If voters wanted to shake things up and get fresh faces into local government, they succeeded. Mayor Karen Bass, City Atty. Hydee Feldstein-Soto and City Controller Kenneth Mejia have never worked for the city. Nor have Councilmembers Eunisses Hernandez, Katy Young Yaroslavsky, Traci Park and Hugo Soto-Martinez.

Of all the newly elected, only Councilmember Tim McOsker has firsthand experience serving in L.A. government, including working as former Mayor James Hahn's chief of staff.

These new leaders have wildly different ideas and experiences. Among them are activists, a union organizer, lawyers, a lobbyist and policy wonks. Several lean hard left and have very different views on social, environmental and criminal justice policies than have been the norm in City Hall, which has been more moderate. The diversity is a break from the recent past when most of the city’s elected leaders rose up through the ranks in City Hall or served in the state Legislature and tended to be more centrist — and it makes it harder to predict how these new leaders will govern and whether they will be able to work well together.

The new class arrives at a critical moment for Los Angeles. City Hall has been rocked by scandals, including multiple council members indicted for corruption and a leaked audio recording of three council members making racist and divisive comments about their colleagues and constituents. There’s deep dissatisfaction among Angelenos with the lack of progress in easing the homelessness crisis after voters approved Measure HHH in 2016 committing the city to spend $1.2 billion to build supportive housing.

There’s a lot of hope and optimism that the turnover in City Hall is an inflection point, when L.A. moves beyond the scandals and infighting and gets to the business of governing.
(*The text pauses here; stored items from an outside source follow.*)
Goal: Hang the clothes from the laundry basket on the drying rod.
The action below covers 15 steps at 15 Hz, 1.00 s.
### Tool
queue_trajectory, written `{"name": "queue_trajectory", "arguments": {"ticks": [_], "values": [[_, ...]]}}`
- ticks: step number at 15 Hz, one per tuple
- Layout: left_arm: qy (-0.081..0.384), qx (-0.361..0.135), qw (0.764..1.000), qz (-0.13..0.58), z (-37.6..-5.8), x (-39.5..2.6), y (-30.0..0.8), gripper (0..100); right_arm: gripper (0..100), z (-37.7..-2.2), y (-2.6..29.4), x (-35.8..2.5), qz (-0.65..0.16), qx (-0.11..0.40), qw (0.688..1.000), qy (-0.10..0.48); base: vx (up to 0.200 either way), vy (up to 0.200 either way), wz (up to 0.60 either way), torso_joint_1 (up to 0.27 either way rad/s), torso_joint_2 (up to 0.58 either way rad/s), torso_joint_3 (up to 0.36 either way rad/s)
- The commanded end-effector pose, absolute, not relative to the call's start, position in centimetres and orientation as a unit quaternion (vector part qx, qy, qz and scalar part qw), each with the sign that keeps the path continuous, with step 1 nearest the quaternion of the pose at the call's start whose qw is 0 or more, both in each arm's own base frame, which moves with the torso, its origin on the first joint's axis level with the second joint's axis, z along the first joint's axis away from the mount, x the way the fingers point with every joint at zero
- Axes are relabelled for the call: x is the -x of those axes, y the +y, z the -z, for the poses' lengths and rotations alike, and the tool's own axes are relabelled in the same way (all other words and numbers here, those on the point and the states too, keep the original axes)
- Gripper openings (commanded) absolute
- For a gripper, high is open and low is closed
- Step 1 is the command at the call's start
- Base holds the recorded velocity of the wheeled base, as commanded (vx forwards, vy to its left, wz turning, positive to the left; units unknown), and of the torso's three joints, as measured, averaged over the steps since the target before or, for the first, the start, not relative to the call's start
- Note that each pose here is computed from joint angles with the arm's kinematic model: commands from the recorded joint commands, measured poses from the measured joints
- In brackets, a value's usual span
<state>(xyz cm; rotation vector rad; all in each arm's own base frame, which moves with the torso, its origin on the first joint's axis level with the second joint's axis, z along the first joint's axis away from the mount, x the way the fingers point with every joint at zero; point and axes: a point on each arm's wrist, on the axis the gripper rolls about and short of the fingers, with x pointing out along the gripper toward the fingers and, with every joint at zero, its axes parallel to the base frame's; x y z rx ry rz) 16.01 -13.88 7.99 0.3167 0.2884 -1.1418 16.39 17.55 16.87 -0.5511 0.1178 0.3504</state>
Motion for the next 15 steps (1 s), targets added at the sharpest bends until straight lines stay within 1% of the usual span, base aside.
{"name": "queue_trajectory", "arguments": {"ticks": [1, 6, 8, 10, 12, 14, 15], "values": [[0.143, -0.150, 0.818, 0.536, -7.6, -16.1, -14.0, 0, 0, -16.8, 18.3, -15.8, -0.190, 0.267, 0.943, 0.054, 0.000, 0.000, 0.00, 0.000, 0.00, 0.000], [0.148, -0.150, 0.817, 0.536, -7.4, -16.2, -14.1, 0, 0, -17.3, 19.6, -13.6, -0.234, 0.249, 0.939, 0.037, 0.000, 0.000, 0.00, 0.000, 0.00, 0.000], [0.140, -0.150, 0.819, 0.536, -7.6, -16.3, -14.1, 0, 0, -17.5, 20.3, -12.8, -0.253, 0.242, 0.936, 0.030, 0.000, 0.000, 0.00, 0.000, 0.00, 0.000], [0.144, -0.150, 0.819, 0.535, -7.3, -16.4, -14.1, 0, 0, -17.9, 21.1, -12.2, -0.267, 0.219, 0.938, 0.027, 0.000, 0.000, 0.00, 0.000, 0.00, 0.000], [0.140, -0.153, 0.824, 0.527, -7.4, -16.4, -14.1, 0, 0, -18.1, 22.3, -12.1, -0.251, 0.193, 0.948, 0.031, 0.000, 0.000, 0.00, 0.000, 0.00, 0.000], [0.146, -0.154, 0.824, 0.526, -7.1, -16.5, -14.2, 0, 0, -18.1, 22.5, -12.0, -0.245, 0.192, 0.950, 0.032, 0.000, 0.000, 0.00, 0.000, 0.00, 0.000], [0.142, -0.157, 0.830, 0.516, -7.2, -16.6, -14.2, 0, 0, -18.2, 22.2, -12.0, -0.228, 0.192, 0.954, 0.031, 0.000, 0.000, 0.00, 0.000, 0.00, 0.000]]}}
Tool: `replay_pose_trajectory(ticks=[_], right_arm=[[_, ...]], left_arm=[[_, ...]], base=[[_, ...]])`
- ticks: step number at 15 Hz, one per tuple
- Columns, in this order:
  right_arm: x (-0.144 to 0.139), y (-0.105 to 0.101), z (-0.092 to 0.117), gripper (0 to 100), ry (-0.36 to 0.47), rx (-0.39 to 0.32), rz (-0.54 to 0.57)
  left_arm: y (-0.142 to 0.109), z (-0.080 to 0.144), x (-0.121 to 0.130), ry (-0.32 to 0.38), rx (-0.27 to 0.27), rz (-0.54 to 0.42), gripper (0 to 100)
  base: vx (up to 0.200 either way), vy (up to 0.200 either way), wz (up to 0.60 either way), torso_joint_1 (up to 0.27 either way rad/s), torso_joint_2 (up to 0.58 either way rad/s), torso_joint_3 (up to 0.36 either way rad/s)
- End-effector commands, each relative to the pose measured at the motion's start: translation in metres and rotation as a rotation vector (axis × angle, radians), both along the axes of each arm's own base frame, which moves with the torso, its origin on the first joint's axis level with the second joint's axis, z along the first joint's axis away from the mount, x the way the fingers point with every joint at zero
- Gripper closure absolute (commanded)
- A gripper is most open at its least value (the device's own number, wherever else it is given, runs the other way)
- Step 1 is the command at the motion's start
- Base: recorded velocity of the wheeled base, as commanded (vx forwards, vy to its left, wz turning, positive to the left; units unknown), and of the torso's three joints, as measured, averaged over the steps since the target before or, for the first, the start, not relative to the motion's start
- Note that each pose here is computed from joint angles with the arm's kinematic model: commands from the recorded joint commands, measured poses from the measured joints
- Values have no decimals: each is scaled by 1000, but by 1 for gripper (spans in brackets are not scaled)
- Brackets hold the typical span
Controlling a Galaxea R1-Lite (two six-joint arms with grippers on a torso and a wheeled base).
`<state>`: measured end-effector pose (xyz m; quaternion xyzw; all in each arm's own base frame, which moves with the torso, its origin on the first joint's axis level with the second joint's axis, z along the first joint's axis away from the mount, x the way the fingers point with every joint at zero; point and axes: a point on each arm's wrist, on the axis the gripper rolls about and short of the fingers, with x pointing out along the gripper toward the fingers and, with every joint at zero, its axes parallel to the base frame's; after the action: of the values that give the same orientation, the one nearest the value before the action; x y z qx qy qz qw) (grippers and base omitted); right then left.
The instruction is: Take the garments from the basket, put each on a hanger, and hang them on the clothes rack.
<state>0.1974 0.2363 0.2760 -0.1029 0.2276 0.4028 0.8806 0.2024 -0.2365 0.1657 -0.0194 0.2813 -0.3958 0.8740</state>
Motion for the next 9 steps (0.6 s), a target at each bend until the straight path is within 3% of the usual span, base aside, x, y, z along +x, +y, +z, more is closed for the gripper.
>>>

And there are high expectations. Voters were promised results: more homeless people housed (Bass said she’d find interim housing or permanent housing for 17,000 people in her first year), more affordable housing built faster, more mental health workers to help people in crisis, safer neighborhoods, fewer evictions and greater transparency into city operations.

Now the hard work begins. This was an election of change, and these newbies have the responsibility to make things happen within a deeply entrenched bureaucracy, in a city where residents are clamoring for leaders to fix the big problems but divided over how to do it.

There's no bigger problem than the city's homelessness and housing crisis. City leaders can start by unwinding byzantine development and funding regulations to make it faster, easier and cheaper to build homeless and affordable housing. There will be tension over the details of how to expedite housing production, including when to relax height, density and parking requirements, reduce or eliminate public hearings and block project appeals. And expect fights among city leaders and in communities over loosening restrictions on market-rate housing and allowing multifamily housing in single-family neighborhoods; despite the need for more housing, there is still no consensus on how L.A. should grow.

The good news is that, at least among elected leaders, there is near-universal support for streamlining affordable housing and homeless housing development. The passage of Measure ULA on Nov. 8 will help pay for that housing by generating hundreds of millions of dollars a year with a tax on real estate sales over $5 million.

Likewise, there is broad agreement that Los Angeles should transfer some responsibilities from police to social workers and mental health experts, including homeless outreach and nonviolent mental crisis intervention. But there is less agreement over whether that should result in a reduction in police officers and whether the police budget should be cut to help fund a new alternative response system. Bass wants to maintain the authorized size of the LAPD force. Some new council members are expected to push for a larger force while other new city leaders will make the case for spending less on the Police Department and more on social services, including public health, housing and youth programs.

There’s nothing wrong with difficult debates — these are hard issues to solve, but making progress is crucial for the future of the city and its residents. L.A.’s new leaders and the incumbents have a mandate for change, and we’re hopeful they can deliver.